Two of his squad, Ramon Green and Brian Hidalgo, were waiting at Customs. Like Marquez they were fully engaged in the drug war and on the drive back to LA Marquez recounted how it went down. After listening, Green and Hidalgo rationalized Billy Takado’s death, guessing that Takado’s nervousness was because he knew the man who delivered the papers to Marquez might be present. Point being, that Billy Takado like many snitches may have tried to play both sides. Marquez didn’t see it that way and said so as they drove north in traffic. This was on a bright clear June morning in 1989, the same day the world watched a student in China face down a tank in Tiananmen Square.
THREE
Marquez’s SAC, Holsten, had the nickname ‘Lockjaw’ for the way he worked his facial muscles when he was angry but restraining himself. Right now, he looked like he was chewing gum as he waited for an answer.

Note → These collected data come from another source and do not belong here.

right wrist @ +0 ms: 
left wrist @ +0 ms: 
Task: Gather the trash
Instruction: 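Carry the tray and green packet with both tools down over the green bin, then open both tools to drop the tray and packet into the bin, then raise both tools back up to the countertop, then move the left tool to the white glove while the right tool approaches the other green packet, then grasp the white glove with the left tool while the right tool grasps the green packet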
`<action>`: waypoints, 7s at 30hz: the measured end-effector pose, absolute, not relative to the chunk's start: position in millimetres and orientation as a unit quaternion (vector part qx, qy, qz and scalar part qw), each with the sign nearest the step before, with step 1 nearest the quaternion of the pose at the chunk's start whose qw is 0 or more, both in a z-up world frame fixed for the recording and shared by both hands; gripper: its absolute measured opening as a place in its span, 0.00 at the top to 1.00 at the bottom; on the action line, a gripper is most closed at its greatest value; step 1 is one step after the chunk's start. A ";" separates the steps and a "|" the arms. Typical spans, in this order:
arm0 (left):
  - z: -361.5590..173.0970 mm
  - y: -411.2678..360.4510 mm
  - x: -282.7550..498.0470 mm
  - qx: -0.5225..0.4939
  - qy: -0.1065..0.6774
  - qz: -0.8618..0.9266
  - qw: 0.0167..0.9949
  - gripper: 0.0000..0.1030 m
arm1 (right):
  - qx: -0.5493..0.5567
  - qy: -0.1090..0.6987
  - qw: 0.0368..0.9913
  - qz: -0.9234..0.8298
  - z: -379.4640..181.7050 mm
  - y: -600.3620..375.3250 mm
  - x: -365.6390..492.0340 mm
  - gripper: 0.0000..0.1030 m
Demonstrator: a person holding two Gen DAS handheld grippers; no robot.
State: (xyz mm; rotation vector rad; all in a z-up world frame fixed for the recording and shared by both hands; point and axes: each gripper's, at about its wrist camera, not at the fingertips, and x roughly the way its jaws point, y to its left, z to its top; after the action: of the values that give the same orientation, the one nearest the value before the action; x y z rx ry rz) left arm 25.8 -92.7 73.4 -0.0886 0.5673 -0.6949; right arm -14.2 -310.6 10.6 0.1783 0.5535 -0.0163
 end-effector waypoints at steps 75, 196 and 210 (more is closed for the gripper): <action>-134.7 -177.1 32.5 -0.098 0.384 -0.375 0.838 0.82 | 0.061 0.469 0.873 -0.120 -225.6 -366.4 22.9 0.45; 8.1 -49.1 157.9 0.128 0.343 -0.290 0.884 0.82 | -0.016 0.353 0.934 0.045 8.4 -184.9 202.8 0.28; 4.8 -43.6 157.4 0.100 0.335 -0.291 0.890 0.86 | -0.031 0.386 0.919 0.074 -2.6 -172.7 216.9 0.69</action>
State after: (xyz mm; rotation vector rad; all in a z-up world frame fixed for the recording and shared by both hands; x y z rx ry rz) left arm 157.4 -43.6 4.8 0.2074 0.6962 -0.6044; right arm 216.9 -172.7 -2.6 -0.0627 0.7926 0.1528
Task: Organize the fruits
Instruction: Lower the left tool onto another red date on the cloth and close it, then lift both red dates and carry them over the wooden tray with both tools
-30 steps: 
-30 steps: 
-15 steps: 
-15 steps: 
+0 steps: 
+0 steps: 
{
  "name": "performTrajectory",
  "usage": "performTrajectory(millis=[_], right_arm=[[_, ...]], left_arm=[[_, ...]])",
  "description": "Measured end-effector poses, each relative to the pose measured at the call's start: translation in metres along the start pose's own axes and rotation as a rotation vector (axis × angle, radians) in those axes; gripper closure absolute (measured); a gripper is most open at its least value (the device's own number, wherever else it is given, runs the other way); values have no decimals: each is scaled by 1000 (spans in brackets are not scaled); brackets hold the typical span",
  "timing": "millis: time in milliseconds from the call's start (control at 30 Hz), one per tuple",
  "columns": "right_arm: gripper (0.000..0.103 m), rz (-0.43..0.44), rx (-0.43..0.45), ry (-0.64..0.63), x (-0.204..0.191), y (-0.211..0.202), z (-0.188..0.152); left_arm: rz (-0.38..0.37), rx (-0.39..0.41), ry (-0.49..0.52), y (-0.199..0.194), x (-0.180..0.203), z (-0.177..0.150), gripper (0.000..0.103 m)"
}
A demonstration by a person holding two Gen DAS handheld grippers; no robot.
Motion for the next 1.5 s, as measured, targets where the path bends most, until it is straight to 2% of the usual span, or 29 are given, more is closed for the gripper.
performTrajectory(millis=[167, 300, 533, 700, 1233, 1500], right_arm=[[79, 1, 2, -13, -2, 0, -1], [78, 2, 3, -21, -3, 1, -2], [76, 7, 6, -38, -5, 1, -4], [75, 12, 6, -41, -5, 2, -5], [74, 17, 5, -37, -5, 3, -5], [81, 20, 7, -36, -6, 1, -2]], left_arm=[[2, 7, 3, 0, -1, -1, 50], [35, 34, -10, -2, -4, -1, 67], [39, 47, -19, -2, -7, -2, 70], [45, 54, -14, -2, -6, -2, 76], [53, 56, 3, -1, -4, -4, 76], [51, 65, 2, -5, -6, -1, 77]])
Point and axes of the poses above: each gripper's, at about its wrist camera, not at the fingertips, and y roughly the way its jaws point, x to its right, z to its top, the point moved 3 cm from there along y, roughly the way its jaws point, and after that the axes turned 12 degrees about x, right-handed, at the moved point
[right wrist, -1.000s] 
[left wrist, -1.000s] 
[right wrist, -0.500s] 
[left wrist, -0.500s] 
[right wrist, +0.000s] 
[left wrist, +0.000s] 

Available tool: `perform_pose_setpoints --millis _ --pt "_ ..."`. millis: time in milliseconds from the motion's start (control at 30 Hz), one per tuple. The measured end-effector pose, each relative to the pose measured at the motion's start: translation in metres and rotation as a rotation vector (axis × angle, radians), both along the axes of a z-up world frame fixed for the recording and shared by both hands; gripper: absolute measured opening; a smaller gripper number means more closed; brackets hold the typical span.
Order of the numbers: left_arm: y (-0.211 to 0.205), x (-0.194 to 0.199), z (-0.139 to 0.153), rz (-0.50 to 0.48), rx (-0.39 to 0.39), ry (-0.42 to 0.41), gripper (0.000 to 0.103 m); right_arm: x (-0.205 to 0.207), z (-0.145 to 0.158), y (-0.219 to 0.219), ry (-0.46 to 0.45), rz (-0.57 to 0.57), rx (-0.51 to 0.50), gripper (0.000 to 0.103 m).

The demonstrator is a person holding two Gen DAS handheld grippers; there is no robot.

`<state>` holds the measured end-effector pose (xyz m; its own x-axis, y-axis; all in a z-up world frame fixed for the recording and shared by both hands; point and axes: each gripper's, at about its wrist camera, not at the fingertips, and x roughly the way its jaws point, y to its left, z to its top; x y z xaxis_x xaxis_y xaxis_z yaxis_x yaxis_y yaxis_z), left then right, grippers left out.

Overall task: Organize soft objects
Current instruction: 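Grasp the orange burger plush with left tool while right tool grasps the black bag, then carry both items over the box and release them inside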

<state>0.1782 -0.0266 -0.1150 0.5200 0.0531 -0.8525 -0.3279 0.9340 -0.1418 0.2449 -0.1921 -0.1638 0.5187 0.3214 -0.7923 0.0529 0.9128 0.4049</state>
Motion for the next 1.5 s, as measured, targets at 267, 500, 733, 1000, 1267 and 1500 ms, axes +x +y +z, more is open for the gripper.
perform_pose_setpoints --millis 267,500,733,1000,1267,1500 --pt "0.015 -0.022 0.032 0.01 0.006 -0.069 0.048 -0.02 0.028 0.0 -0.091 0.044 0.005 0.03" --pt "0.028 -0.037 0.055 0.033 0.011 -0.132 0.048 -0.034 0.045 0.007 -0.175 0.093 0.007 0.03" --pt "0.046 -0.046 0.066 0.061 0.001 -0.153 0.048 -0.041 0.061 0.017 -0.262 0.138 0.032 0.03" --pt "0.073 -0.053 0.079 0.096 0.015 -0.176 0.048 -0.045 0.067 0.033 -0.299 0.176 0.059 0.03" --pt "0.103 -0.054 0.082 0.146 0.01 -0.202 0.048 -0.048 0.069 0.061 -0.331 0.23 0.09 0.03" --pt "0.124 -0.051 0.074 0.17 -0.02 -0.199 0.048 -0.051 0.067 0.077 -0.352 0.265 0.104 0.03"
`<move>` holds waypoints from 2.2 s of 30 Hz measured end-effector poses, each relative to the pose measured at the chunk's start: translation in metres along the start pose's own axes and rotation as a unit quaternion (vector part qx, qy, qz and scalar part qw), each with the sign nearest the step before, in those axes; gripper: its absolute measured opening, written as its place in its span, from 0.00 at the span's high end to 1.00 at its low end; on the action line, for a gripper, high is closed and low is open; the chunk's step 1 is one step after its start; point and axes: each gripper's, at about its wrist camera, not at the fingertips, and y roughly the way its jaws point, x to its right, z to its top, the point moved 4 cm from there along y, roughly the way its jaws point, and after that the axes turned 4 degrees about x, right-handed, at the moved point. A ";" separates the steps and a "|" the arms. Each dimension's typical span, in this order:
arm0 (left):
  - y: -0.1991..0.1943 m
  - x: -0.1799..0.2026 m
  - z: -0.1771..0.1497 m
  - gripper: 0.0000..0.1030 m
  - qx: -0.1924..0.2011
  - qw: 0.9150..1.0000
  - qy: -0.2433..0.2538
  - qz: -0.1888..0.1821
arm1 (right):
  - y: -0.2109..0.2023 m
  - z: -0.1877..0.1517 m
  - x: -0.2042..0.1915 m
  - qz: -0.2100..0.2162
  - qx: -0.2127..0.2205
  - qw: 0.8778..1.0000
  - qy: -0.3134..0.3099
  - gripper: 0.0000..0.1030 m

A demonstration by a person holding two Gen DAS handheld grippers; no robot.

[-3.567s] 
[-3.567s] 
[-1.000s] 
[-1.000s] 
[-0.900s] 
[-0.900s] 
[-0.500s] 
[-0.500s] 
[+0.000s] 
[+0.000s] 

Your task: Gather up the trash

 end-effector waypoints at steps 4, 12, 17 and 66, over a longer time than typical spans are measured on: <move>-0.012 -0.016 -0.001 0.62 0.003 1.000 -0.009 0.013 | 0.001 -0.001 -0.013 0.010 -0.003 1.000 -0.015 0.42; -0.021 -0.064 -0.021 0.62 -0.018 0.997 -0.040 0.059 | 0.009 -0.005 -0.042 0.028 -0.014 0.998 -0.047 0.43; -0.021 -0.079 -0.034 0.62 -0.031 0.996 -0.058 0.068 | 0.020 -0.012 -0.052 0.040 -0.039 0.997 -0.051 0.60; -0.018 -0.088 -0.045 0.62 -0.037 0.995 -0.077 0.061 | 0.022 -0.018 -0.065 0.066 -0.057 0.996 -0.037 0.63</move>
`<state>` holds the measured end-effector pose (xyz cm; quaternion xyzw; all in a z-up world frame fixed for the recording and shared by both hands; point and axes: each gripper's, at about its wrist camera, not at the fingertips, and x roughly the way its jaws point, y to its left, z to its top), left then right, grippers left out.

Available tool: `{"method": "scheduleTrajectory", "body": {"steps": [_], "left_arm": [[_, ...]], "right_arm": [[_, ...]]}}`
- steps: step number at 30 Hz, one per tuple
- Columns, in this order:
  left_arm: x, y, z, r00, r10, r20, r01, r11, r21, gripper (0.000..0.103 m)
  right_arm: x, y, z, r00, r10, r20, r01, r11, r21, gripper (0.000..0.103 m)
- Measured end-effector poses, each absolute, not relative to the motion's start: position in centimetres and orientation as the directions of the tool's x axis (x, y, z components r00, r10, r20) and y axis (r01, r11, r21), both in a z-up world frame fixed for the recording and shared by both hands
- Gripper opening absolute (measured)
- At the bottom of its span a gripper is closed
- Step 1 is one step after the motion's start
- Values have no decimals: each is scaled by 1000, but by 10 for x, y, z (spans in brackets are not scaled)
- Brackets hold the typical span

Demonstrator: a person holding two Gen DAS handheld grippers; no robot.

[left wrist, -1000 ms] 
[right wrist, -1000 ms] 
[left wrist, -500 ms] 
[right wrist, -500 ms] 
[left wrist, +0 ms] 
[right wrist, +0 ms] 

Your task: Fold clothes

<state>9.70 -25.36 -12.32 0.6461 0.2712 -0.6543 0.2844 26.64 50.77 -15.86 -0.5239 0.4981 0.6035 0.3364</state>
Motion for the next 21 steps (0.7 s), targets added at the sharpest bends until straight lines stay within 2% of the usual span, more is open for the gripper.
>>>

‘Agent Javits relayed the order for you to park and wait for the Mex Feds, but you didn’t do that. You ignored the calls made to you and drove nearly all the way back to Tijuana. Is that correct?’
‘Yes, sir.’
‘Don’t keep giving me this short answer wounded hero crap, Marquez. You’re feeling sorry for yourself, but what happened is you screwed up and I want to know why.’
Holsten paused.
‘What I should do is suspend you. You gave the Mex Feds a way to paint you into the picture and an excuse not to investigate. They’re telling us they don’t want you in the country again in an undercover capacity, so you tell me how you’ll ever run your squad again if you can’t operate undercover in Mexico. Have you got an answer for that?’
Marquez was quiet a moment, then said, ‘The Mex Feds sent the message yesterday that the Salazar brothers carry more weight with them than we do. They signed off on killing Billy Takado so long as the DEA agent didn’t go down as well.’
‘If the newsflash is there’s corruption in Mexican law enforcement, that doesn’t come close to explaining what happened. Where did they get the personnel forms they handed you? Why did you disobey an order? Do you want to know what the Mex Feds think? They think you didn’t stop and wait because you’re on the Salazars’ payroll and you were driving Takado’s body back to Tijuana so it could be thrown in a vat of acid.’
‘Bullshit.’
‘It’s what they’re saying. They believe you had the Fifty-twos, the personnel forms, with you and nothing was given to you in the bull ring.’